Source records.
-------
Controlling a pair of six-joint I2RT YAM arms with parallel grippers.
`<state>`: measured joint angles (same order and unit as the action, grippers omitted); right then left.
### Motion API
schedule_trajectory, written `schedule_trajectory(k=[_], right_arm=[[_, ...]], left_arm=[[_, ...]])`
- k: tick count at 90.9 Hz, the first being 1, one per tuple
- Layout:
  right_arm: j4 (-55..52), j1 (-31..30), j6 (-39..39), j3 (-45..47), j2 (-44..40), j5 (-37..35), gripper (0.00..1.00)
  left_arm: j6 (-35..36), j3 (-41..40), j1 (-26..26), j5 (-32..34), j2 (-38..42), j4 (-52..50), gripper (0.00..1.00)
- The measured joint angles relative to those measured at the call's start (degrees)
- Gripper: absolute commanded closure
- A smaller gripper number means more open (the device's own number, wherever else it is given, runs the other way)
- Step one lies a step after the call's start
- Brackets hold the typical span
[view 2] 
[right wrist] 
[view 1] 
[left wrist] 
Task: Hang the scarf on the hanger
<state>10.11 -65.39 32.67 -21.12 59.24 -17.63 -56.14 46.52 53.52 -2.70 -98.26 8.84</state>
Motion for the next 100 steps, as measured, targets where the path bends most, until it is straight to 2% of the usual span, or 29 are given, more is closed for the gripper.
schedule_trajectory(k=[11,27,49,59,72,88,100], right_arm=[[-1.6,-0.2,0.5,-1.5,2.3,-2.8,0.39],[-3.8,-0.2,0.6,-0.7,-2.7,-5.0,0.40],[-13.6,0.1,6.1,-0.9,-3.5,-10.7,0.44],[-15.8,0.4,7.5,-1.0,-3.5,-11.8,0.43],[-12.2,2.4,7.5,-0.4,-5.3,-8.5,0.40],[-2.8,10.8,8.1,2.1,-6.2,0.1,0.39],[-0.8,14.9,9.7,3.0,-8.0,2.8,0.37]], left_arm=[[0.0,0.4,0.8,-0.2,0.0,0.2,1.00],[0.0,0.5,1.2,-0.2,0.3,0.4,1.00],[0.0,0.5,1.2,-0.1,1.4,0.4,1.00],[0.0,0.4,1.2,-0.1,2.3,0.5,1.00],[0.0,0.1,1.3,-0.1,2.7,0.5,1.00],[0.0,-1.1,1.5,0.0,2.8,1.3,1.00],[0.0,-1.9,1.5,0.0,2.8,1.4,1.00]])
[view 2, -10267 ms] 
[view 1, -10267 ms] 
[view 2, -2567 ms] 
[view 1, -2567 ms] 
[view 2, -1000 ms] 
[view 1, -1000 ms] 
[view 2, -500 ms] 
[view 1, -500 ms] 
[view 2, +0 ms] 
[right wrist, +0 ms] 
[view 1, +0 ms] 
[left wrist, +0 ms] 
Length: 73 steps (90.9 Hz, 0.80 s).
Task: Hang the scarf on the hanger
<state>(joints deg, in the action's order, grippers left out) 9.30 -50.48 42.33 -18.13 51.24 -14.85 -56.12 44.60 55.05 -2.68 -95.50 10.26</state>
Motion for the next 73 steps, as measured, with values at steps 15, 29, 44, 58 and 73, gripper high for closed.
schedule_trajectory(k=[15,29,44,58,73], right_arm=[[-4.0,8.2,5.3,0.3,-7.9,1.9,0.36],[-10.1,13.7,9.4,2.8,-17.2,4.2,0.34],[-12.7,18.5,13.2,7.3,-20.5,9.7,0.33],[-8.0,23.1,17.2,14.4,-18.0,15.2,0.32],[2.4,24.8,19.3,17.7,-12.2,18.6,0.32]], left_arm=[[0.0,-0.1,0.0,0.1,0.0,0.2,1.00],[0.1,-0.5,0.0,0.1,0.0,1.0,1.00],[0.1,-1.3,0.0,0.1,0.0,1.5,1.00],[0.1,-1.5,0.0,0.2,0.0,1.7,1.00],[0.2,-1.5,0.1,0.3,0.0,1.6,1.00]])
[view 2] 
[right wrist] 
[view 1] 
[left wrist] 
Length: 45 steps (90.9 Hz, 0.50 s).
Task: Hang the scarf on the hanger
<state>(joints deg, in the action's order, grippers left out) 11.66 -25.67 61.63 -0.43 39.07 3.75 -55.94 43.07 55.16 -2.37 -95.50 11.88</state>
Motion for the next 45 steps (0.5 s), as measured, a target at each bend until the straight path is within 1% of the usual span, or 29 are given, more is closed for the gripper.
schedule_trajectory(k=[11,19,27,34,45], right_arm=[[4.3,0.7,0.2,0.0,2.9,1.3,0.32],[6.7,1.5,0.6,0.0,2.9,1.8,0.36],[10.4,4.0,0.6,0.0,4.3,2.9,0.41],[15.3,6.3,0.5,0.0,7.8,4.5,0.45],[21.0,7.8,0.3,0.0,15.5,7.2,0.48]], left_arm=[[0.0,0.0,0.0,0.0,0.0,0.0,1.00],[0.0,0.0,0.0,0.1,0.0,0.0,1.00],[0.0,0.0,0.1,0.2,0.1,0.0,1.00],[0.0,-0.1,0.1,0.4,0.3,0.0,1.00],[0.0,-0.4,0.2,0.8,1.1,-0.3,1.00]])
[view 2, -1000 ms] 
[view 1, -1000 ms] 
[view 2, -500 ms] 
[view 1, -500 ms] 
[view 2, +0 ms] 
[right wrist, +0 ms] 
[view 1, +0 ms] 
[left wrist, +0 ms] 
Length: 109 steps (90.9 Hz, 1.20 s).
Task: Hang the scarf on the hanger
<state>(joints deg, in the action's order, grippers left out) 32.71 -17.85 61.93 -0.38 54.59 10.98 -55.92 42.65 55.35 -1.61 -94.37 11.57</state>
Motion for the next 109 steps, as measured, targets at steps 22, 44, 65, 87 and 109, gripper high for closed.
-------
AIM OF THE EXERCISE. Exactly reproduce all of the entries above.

ANSWER SECTION.
Controlling a pair of six-joint I2RT YAM arms with parallel grippers.
`<state>`: measured joint angles (same order and unit as the action, grippers omitted); right then left.
### Motion API
schedule_trajectory, written `schedule_trajectory(k=[_], right_arm=[[_, ...]], left_arm=[[_, ...]])`
- k: tick count at 90.9 Hz, the first being 1, one per tuple
- Layout:
  right_arm: j4 (-55..52), j1 (-31..30), j6 (-39..39), j3 (-45..47), j2 (-44..40), j5 (-37..35), gripper (0.00..1.00)
  left_arm: j6 (-35..36), j3 (-41..40), j1 (-26..26), j5 (-32..34), j2 (-38..42), j4 (-52..50), gripper (0.00..1.00)
- The measured joint angles relative to those measured at the call's start (degrees)
- Gripper: absolute commanded closure
- A smaller gripper number means more open (the device's own number, wherever else it is given, runs the other way)
- Step one lies a step after the call's start
- Brackets hold the typical span
[view 2] 
[right wrist] 
[view 1] 
[left wrist] 
Task: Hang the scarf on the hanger
<state>10.11 -65.39 32.67 -21.12 59.24 -17.63 -56.14 46.52 53.52 -2.70 -98.26 8.84</state>
Motion for the next 100 steps, as measured, targets where the path bends most, until it is straight to 2% of the usual span, or 29 are given, more is closed for the gripper.
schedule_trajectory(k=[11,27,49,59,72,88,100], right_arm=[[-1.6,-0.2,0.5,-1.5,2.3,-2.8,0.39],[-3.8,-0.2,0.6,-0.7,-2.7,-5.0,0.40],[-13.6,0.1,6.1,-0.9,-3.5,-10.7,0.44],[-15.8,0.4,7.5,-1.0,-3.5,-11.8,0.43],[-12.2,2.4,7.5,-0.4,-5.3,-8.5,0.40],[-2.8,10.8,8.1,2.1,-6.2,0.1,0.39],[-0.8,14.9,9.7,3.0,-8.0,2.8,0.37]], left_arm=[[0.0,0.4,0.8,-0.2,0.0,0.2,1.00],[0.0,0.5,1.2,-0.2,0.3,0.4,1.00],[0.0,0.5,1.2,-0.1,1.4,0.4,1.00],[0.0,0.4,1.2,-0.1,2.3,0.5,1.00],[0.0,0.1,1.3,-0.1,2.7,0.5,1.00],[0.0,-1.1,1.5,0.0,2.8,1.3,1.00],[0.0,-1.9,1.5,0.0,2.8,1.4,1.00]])
[view 2, -10267 ms] 
[view 1, -10267 ms] 
[view 2, -2567 ms] 
[view 1, -2567 ms] 
[view 2, -1000 ms] 
[view 1, -1000 ms] 
[view 2, -500 ms] 
[view 1, -500 ms] 
[view 2, +0 ms] 
[right wrist, +0 ms] 
[view 1, +0 ms] 
[left wrist, +0 ms] 
Length: 73 steps (90.9 Hz, 0.80 s).
Task: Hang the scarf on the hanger
<state>(joints deg, in the action's order, grippers left out) 9.30 -50.48 42.33 -18.13 51.24 -14.85 -56.12 44.60 55.05 -2.68 -95.50 10.26</state>
Motion for the next 73 steps, as measured, with values at steps 15, 29, 44, 58 and 73, gripper high for closed.
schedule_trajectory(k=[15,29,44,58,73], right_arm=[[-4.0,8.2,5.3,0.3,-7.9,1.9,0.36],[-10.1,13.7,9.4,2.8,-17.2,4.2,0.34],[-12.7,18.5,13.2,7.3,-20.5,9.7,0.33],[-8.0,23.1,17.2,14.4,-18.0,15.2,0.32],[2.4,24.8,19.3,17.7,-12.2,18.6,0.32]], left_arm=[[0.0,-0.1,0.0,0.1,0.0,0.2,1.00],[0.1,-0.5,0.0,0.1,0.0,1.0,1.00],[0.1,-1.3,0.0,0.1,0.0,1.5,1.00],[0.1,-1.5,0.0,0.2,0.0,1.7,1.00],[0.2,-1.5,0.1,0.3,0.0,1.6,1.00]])
[view 2] 
[right wrist] 
[view 1] 
[left wrist] 
Length: 45 steps (90.9 Hz, 0.50 s).
Task: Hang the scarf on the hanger
<state>(joints deg, in the action's order, grippers left out) 11.66 -25.67 61.63 -0.43 39.07 3.75 -55.94 43.07 55.16 -2.37 -95.50 11.88</state>
Motion for the next 45 steps (0.5 s), as measured, a target at each bend until the straight path is within 1% of the usual span, or 29 are given, more is closed for the gripper.
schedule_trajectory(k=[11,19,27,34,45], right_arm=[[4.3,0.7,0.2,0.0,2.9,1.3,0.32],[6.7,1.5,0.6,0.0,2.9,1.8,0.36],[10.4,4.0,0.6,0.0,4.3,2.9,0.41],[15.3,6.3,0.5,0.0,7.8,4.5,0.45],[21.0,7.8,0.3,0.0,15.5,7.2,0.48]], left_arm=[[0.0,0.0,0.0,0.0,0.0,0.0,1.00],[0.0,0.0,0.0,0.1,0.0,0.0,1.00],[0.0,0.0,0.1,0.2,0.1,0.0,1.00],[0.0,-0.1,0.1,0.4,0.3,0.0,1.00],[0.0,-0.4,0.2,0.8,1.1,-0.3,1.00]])
[view 2, -1000 ms] 
[view 1, -1000 ms] 
[view 2, -500 ms] 
[view 1, -500 ms] 
[view 2, +0 ms] 
[right wrist, +0 ms] 
[view 1, +0 ms] 
[left wrist, +0 ms] 
Length: 109 steps (90.9 Hz, 1.20 s).
Task: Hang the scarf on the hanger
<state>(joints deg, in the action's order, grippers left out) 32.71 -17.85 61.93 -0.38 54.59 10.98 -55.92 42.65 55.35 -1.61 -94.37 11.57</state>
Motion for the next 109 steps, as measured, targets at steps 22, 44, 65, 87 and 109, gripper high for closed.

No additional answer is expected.